When traveling to Africa, it is inevitable and necessary to reflect on the continent’s slave history. This weekend, my fellow study abroad students and I visited Elmina Castle on Cape Coast. The castle, a former slave dungeon operated by the Portuguese, Dutch, and British, is located on the central coast of Ghana on the Gulf of Guinea. It was truly a somber experience as our guide explained in gruesome detail the incredibly inhumane conditions millions of enslaved Africans experienced.
Formerly considered the Gold Coast due to its rich gold deposits, Ghana had attracted many European colonists. In 1471, the Portuguese arrived and constructed Elmina Castle. Initially, the castle served as a fort and trading center for the Portuguese, and most of their trade revolved around goods, such as textiles and beads. However, by the seventeenth century, the Atlantic Slave Trade had consumed West Africa, transforming Elmina Castle into a complete slave dungeon.
Our guide led us into every part of the castle, including the female and male slave holding cells, the Governor’s quarters, and the “Door of No Return”. When initially stepping into the dank female slave holding cell, I couldn’t help but cover my nose. The stale air made it hard to breathe. Although there were only about thirty of us in the narrow cell, we were all visibly uncomfortable. However, we were astounded to learn that at least a hundred women were packed into this small space. With bodies piled up on each other and unable to move, people would vomit and excrete waste on the hard stone floor. In the female cell, women also had to deal with menstrual blood. Equally awful, the Governor of Elmina Castle would periodically choose a female slave to call up to his living quarters for his own sexual pleasure. The guards of the castle would also take turns raping the women as well.
These horrid images seem unimaginable and inappropriate, but it is unjust to simply ignore the ugly aspects of history. Standing in the cells where millions of enslaved people were tortured was painful and utterly surreal. Even though we learned about slavery from our textbooks, we would never be able to fully comprehend the extreme dehumanization these enslaved people experienced. As we moved up into the Governor’s spacious rooms, its stark contrast with the suffocating holding cells evoked disbelief and frustration. Furthering our disgust was the Dutch church that had been built right above the female holding cell to signify that the white Europeans were “above” the Africans.
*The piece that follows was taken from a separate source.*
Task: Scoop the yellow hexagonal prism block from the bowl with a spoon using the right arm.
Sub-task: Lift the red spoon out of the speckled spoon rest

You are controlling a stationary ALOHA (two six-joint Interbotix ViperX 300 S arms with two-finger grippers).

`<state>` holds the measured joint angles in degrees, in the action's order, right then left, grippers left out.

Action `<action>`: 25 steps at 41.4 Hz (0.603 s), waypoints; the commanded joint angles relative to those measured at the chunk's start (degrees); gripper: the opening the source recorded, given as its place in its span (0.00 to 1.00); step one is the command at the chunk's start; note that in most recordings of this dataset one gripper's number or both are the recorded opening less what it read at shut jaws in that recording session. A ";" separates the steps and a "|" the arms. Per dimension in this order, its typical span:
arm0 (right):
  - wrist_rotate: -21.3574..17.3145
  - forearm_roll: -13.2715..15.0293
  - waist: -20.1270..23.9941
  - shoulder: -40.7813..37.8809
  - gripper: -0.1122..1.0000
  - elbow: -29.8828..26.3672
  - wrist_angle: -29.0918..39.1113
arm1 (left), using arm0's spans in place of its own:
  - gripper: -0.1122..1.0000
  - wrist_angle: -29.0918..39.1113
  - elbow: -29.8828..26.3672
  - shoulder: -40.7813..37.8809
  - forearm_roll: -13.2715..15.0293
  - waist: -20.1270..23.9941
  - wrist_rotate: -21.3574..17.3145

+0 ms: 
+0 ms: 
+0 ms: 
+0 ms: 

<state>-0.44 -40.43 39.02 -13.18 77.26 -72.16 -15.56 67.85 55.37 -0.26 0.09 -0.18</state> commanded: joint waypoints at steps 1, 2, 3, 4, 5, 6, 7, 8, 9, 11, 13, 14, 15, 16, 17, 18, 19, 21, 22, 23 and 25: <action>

At this time, our guide emphasized that nothing in the Bible or in Christianity could serve as a rationale for slavery. Nothing can excuse the slave trade.
We finally reached the “Door of No Return”. Once a slave reached this door, there was no hope of returning back to their home. From this door, they would board a cramped ship with equally disgusting conditions as the holding cells, and head for the Americas. We took a moment of silence to honor all those who had died or lived through the horrendous centuries-long slave trade. I stared off through the door and contemplated how one could survive the mental degradation of slavery. An emotional moment this was as several of my African-American friends wept. The weight of slavery and its role in their identities as African-Americans cannot be minimized. Furthermore, the continued racial discrimination of black Americans in the US adds even more pain to the systemic dehumanization their ancestors went through.
I cannot fully understand what they must be feeling, but I do know that we must all individually work to subvert the lasting effects of slavery in today’s society. As our guide explained, slavery was a centuries-long institution that left profound emotional and mental scars on Africans today. He encouraged us to actively fight on an individual level against racial injustice, discrimination, and institutionalized racism. Although we may call slavery “evil” or “monstrous”, it is important to realize that slavery was enabled by the actions of individual human beings. Thus, we also have the power to undo and rectify the injustices in our world.